Blog AnalysisMediterranean sea

Does Rome want to kill Operation Sophia? Paris secretly nods

(B2 in Vienna) The operation to combat trafficking in the Mediterranean, set up in June 2015, is no longer popular in Rome. And Paris is not prepared to die to save her. Will she survive the winter? Defense ministers, due to discuss at their informal meeting in Vienna today

(credit: Portuguese Navy)

The Italian government has cornered the review EUNAVFOR Med/Sophia operation by introducing a condition: Italy will no longer automatically accept to take in migrants and refugees picked up by European ships. It is campaigning to set up a system for coordinating and distributing people rescued at sea.

A condition for the existence of the operation

By withdrawing this authorisation, the government in Rome knew very well that it was jeopardizing the operation. The care by Italy of people (migrants or asylum seekers) rescued at sea during patrols was a specific condition set by several European countries from the start of Operation Sophia (EUNAVFOR Med) in the spring 2015, to provide naval assets for the operation. No country wanted, in fact, to find itself obliged to have to welcome people it would have collected on board. The United Kingdom in particular had made it a sine qua non express condition, France and Germany also.

Complicated future force generation

Rome knows very well that it will complicate future generations with force. But he doesn't seem to care. The Diciotti affair is, in this respect, very telling. Beyond the internal message, Italian Interior Minister Matteo Salvini wanted to send a message to his European allies: even for our own ships, there will no longer be an automatic reception. No need to look for a similar issue in the other files.

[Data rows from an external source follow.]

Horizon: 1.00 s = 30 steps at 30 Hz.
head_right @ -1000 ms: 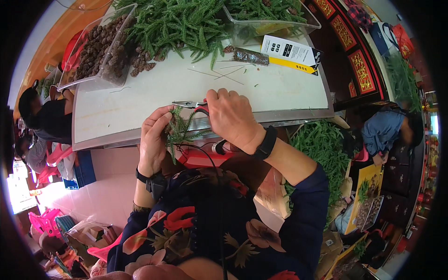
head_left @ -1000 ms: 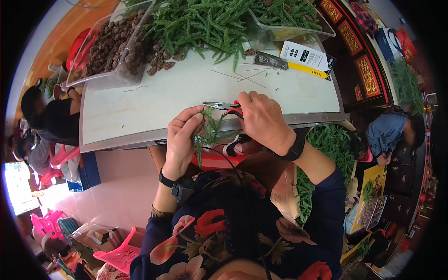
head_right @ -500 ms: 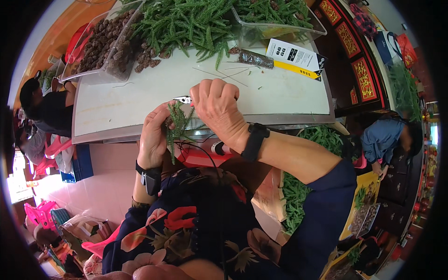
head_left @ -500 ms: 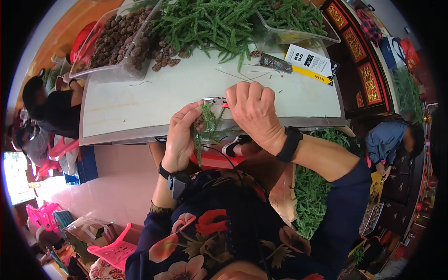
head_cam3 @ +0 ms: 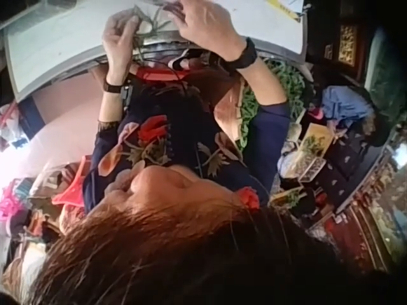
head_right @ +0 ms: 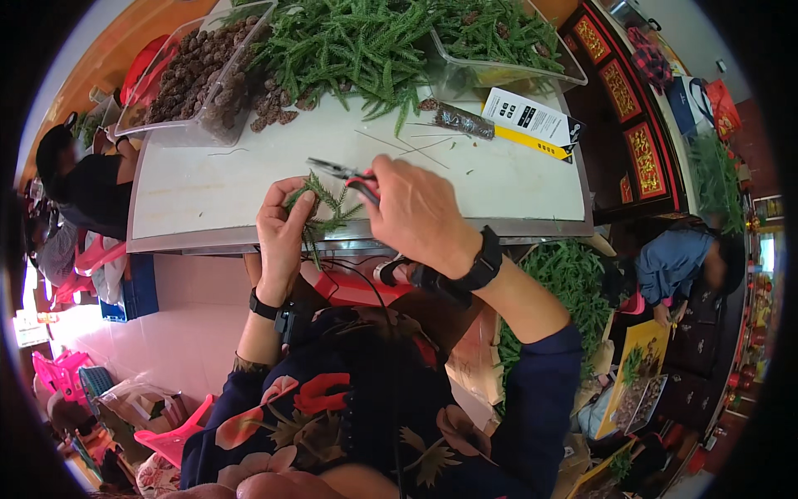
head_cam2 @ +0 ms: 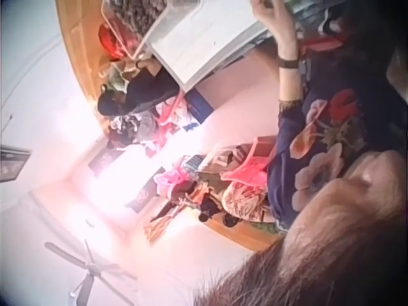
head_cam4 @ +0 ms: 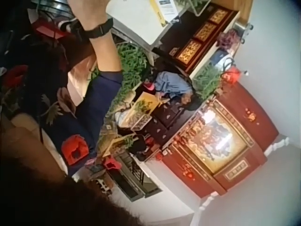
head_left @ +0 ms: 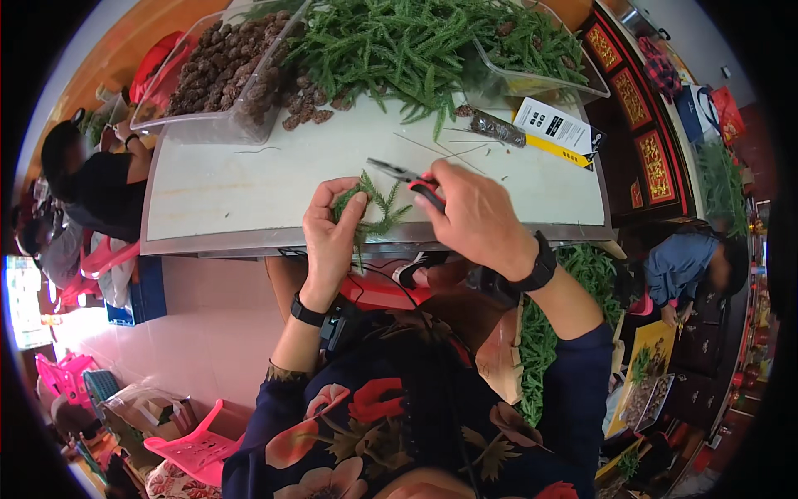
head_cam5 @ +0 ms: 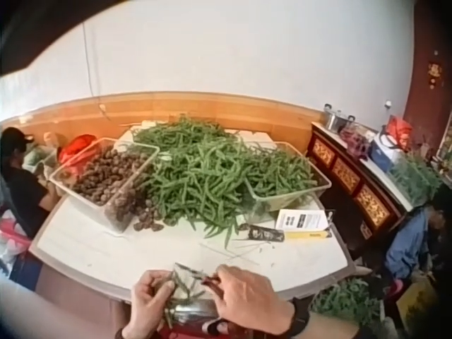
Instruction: The recorder is assembling small decorative items by attaching green leafy sprigs to small brown objects, possibly seeds or dried fruit.
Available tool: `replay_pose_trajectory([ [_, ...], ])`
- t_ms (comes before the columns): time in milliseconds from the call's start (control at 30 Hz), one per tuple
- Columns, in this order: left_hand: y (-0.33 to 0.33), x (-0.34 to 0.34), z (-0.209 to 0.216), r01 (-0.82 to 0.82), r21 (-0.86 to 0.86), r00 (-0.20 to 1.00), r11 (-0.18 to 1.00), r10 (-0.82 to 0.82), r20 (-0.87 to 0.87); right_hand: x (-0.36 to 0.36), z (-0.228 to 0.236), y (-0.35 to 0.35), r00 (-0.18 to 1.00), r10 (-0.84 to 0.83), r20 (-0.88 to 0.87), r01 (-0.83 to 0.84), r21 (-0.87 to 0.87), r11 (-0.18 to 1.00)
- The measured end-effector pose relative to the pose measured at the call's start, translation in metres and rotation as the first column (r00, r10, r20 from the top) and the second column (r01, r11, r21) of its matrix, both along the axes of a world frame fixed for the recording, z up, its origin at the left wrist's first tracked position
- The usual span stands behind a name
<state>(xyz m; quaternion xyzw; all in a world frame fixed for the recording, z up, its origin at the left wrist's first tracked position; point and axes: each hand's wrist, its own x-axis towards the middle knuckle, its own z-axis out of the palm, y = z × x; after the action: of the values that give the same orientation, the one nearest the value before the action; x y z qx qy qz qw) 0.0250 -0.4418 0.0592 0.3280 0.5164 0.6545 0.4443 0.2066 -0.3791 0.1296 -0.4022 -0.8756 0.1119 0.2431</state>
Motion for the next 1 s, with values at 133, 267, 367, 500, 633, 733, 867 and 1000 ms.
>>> replay_pose_trajectory([
  [133,-0.002,-0.002,0.004,-0.056,0.055,0.994,0.997,0.06,-0.093,-0.007,0.004,-0.006,0.994,0.083,0.07,-0.053,-0.357,0.933],
  [267,-0.003,-0.002,0.008,-0.087,0.061,0.961,0.994,0.1,-0.256,-0.003,-0.005,-0.001,0.986,0.087,0.145,-0.03,-0.355,0.934],
  [367,-0.002,0.0,0.005,-0.095,0.079,0.963,0.992,0.112,-0.245,0.0,-0.008,0.0,0.983,0.092,0.157,-0.027,-0.372,0.928],
  [500,-0.002,0.002,0.011,-0.042,0.029,0.992,0.999,0.045,-0.114,0.001,-0.009,0.002,0.985,0.077,0.157,-0.012,-0.381,0.924],
  [633,-0.003,0.004,0.016,0.046,-0.007,0.996,0.999,-0.045,0.079,0.01,-0.012,0.009,0.988,0.123,0.094,-0.069,-0.44,0.895],
  [733,-0.001,0.006,0.012,0.088,-0.002,0.989,0.996,-0.087,0.118,0.017,-0.015,0.015,0.986,0.159,0.041,-0.107,-0.576,0.81],
  [867,0.001,0.013,0.01,0.116,0.0,0.982,0.993,-0.115,0.147,0.023,-0.017,0.02,0.98,0.196,-0.014,-0.154,-0.677,0.72],
  [1000,0.002,0.02,0.011,0.122,-0.008,0.982,0.992,-0.12,0.147,0.033,-0.022,0.022,0.975,0.203,-0.09,-0.204,-0.726,0.657],
])
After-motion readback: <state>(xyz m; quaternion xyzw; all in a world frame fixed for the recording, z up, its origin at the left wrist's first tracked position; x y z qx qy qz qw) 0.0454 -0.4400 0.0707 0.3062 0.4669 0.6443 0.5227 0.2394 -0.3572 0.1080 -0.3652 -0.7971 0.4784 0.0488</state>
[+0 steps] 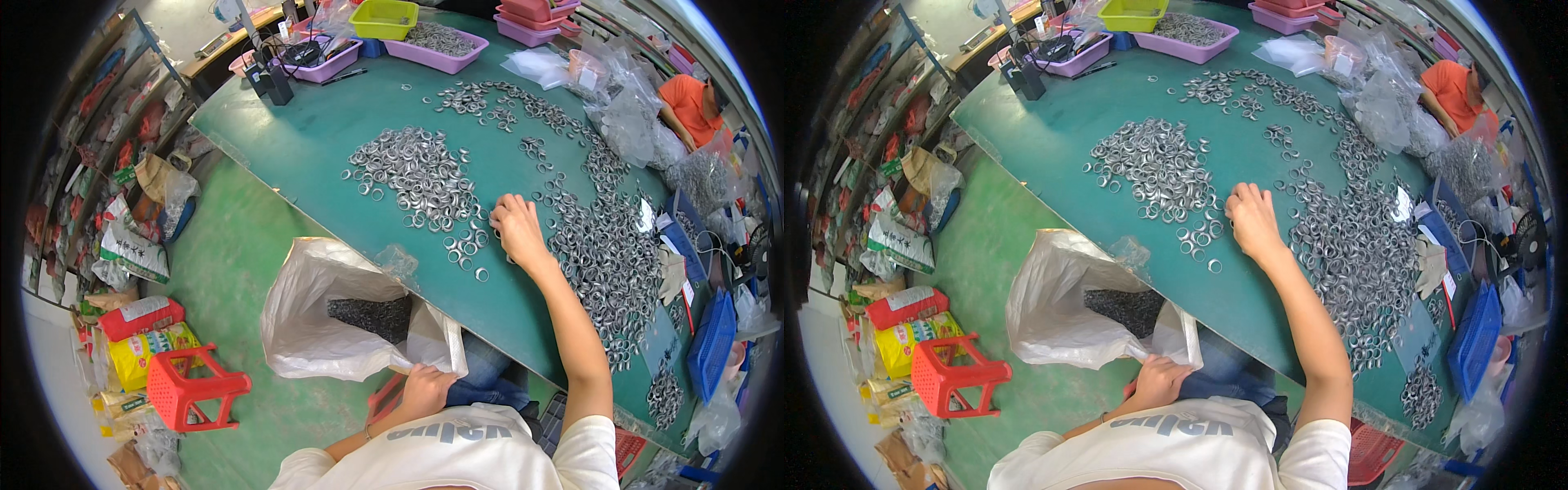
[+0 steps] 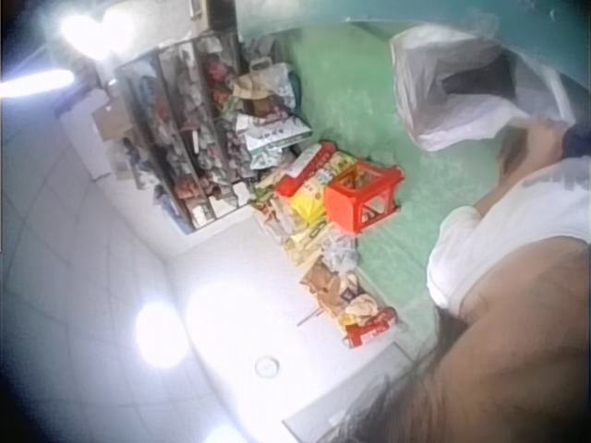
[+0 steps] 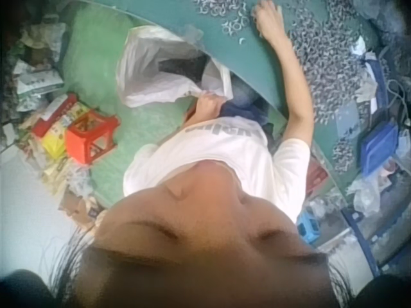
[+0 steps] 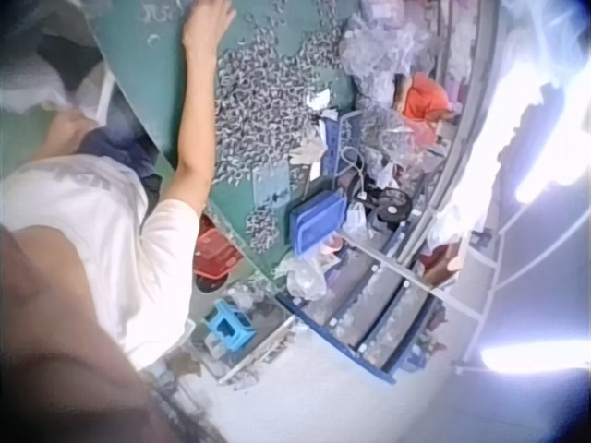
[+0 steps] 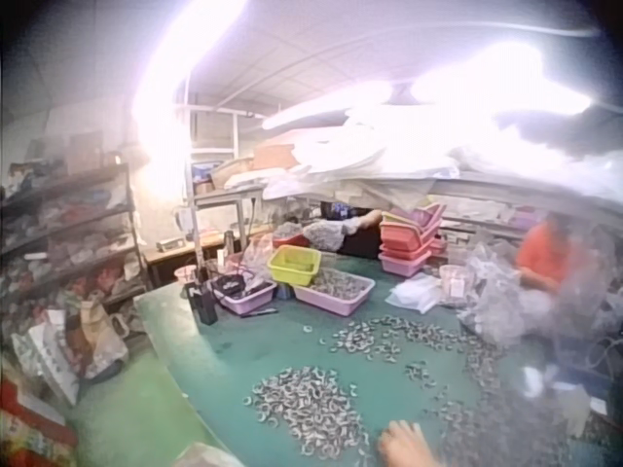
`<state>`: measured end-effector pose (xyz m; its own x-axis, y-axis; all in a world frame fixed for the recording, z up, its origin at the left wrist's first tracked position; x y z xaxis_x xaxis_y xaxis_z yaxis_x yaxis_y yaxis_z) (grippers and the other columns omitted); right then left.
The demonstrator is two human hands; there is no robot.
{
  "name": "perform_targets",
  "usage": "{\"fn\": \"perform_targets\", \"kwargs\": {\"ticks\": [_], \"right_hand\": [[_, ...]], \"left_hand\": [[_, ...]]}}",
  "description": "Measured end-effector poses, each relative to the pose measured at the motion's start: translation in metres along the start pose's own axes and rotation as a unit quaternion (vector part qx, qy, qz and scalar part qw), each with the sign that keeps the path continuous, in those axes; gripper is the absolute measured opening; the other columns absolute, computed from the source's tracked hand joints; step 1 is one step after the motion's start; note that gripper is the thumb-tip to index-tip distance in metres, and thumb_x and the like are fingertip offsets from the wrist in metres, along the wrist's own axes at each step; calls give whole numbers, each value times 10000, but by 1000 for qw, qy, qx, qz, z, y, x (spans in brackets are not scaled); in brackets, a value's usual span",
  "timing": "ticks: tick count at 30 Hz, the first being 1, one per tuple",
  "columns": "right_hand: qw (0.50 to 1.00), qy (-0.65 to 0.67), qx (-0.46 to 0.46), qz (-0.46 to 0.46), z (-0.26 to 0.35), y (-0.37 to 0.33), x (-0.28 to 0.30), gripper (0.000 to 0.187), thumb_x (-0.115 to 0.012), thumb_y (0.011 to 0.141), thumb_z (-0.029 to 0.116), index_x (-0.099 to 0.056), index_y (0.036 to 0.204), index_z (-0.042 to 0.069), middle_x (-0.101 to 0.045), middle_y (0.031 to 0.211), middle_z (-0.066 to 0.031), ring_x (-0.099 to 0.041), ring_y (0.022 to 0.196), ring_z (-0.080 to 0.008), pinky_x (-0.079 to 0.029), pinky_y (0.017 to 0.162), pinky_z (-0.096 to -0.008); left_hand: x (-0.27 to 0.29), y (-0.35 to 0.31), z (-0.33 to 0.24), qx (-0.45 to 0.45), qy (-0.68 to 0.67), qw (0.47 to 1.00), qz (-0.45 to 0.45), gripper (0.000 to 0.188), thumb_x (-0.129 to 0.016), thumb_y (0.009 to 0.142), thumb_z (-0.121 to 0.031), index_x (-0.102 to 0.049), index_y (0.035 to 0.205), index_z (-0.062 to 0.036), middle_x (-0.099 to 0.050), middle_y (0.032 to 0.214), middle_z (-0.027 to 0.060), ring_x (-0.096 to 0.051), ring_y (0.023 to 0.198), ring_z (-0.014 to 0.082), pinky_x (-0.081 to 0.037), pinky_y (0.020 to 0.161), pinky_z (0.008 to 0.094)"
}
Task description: The person sorts small metal rings on a green table by hand, placing selected items into a white bag, and later writes on a small card using a pen.
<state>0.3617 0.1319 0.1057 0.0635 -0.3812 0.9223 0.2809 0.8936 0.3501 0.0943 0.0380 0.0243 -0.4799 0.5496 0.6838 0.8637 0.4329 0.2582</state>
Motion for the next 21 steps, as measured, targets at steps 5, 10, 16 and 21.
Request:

An operation unpopular with the government

It's no longer a secret. The Sophia operation is no longer really popular in Italy. Even if the Italian Foreign Minister, Enzo Moavero Milanesi, denies it: " Italy recognizes the fundamental contribution of the "Sophia" mission to the fight against human trafficking and is available for a possible extension of its tasks “, He says in a message sent on the eve of the informal meetings in Vienna of the Ministers of Defense and Foreign Affairs. In the eyes of the new Italian government, it combines certain design flaws. Its main fault is to have been wanted by the previous government and implemented by the High Representative of the EU (all from the Democratic Party, the sworn enemy of the 5-star movement). But it is not the only one: this operation was conceived at a time, in 2015, when saving lives at sea (after several shipwrecks) was conceived as a display of European value. Even if Sophia's formal objective is not rescue at sea, it is part of her raison d'être. And several countries (Germany, Ireland in particular) communicate on this operation only through this element. We must be clear: this operation would probably not have seen the light of day without this aspect.

If Rome wants to kill the operation, France will not defend it

In an internal diplomatic note, revealed by theExpress, the Minister for Europe, Nathalie Loiseau, believes that Operation Sophia is a " bad response to real challenges ". Above all, it constitutes a effective tool for saving the human lives of migrants in distress ". One reason that justifies Matteo Salvini seeing Sophia today “ with mistrust “, we explain at the Quai d’Orsay. " We must let him bear the moral cost of a possible stoppage of the operation (created at the request of Italy) "by resisting the urge to save" at all costs » an instrument that is not suitable. For Paris, the work against the smugglers is insufficient, the idea would rather be to set up a " international conference on the fight against human trafficking ».

(Nicolas Gros-Verheyde)

Nicolas Gros Verheyde

Chief editor of the B2 site. Graduated in European law from the University of Paris I Pantheon Sorbonne and listener to the 65th session of the IHEDN (Institut des Hautes Etudes de la Défense Nationale. Journalist since 1989, founded B2 - Bruxelles2 in 2008. EU/NATO correspondent in Brussels for Sud-Ouest (previously West-France and France-Soir).